## GIVEN MATERIAL

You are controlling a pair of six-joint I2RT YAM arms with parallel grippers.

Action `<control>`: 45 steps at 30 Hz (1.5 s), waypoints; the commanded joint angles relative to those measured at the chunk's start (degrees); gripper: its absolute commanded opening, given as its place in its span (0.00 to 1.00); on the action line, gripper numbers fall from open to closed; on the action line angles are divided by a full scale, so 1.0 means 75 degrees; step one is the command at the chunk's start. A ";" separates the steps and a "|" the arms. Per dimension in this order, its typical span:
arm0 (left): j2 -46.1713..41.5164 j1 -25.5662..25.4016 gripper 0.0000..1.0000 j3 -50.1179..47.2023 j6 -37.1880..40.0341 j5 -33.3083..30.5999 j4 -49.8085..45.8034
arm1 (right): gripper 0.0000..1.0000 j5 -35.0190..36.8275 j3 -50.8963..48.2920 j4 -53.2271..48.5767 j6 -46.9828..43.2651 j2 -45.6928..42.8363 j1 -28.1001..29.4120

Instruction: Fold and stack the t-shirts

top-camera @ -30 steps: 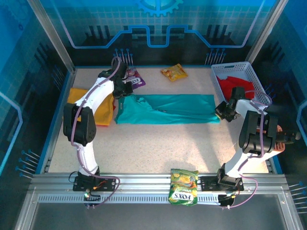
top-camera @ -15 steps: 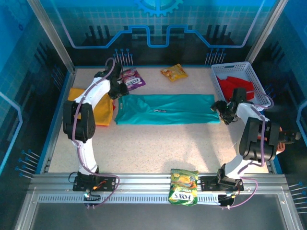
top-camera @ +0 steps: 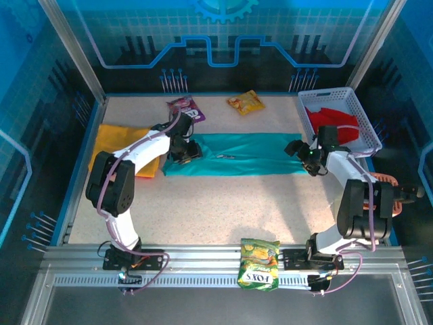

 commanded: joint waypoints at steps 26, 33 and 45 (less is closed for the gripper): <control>-0.0749 0.0592 0.41 -0.1253 0.0540 -0.1081 0.0117 | 0.93 0.0156 0.1522 0.1191 0.0173 0.2157 0.0152; -0.1592 0.0627 0.43 -0.1947 0.0388 -0.0846 0.0254 | 0.97 0.0577 0.1707 0.0710 -0.0513 0.1383 0.0345; -0.0594 0.1071 0.41 -0.2367 0.0358 -0.0978 0.0461 | 1.00 0.0895 0.2224 -0.0343 -0.0935 0.2055 0.0463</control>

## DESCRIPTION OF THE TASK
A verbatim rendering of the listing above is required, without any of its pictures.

## ANSWER AREA
You are controlling a pair of six-joint I2RT YAM arms with parallel grippers.

Action `<control>`: 45 steps at 30 Hz (1.5 s), waypoints; the commanded joint angles relative to those measured at the chunk's start (degrees); gripper: its absolute commanded opening, given as its place in its span (0.00 to 1.00); on the action line, gripper numbers fall from open to closed; on the action line angles are divided by a full scale, so 1.0 means 75 degrees; step one is the command at the chunk's start. A ";" separates the steps and a "|" the arms. Per dimension in this order, its typical span:
arm0 (left): j2 -46.1713..41.5164 j1 -25.5662..25.4016 gripper 0.0000..1.0000 j3 -50.1179..47.2023 j6 -37.1880..40.0341 j5 -33.3083..30.5999 j4 -49.8085..45.8034
arm1 (right): gripper 0.0000..1.0000 j5 -35.0190..36.8275 j3 -50.8963..48.2920 j4 -53.2271..48.5767 j6 -46.9828..43.2651 j2 -45.6928..42.8363 j1 -28.1001..29.4120

Instruction: Fold and stack the t-shirts

top-camera @ -30 steps: 
top-camera @ -15 steps: 
top-camera @ +0 steps: 

 commanded: joint waypoints at steps 26, 33 and 45 (less is closed for the gripper): <control>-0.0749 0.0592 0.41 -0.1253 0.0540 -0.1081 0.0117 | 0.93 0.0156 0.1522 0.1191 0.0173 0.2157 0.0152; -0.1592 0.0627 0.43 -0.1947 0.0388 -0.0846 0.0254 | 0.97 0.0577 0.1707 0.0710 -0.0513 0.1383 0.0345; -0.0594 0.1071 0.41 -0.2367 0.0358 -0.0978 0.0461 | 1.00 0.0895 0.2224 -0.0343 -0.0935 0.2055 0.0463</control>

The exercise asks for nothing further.